### Material for this task
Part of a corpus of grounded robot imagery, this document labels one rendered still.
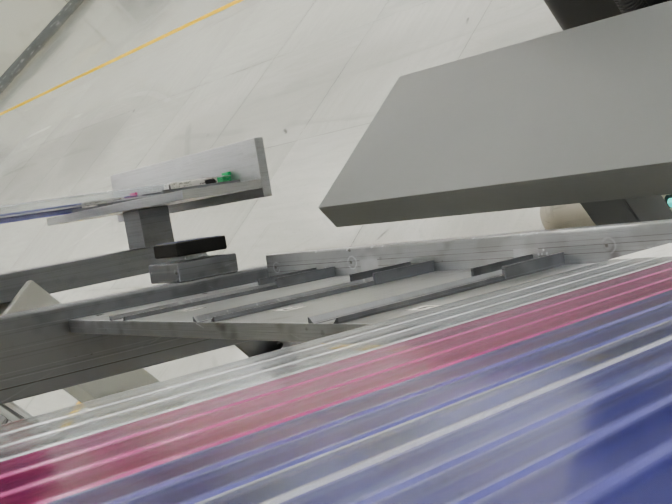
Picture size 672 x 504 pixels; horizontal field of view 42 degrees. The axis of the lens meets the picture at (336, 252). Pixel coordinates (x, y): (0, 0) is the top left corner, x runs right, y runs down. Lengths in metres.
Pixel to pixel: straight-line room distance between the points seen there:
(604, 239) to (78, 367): 0.39
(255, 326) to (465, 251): 0.19
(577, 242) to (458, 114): 0.50
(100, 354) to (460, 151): 0.47
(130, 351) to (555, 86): 0.52
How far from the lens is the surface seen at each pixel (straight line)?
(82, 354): 0.70
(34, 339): 0.68
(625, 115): 0.87
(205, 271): 0.75
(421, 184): 0.97
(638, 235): 0.54
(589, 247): 0.55
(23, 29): 9.00
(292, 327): 0.45
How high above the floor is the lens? 1.08
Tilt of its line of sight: 29 degrees down
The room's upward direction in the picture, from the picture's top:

### What is being asked
The records above need to be restated word for word, with the pictures left out.

### Problem solution
Part of a corpus of grounded robot imagery, this document labels one rendered still.
Picture size 672 x 504 pixels; horizontal field of view 42 degrees. The axis of the lens meets the picture at (336, 252). Pixel coordinates (x, y): (0, 0) is the top left corner, x runs right, y runs down. Lengths in metres.
Pixel to pixel: straight-line room distance between the points seen there:
(604, 239) to (78, 367): 0.39
(255, 326) to (465, 251): 0.19
(577, 242) to (458, 114): 0.50
(100, 354) to (460, 151): 0.47
(130, 351) to (555, 86): 0.52
How far from the lens is the surface seen at each pixel (straight line)?
(82, 354): 0.70
(34, 339): 0.68
(625, 115): 0.87
(205, 271): 0.75
(421, 184): 0.97
(638, 235): 0.54
(589, 247): 0.55
(23, 29): 9.00
(292, 327): 0.45
How high above the floor is the lens? 1.08
Tilt of its line of sight: 29 degrees down
The room's upward direction in the picture, from the picture's top:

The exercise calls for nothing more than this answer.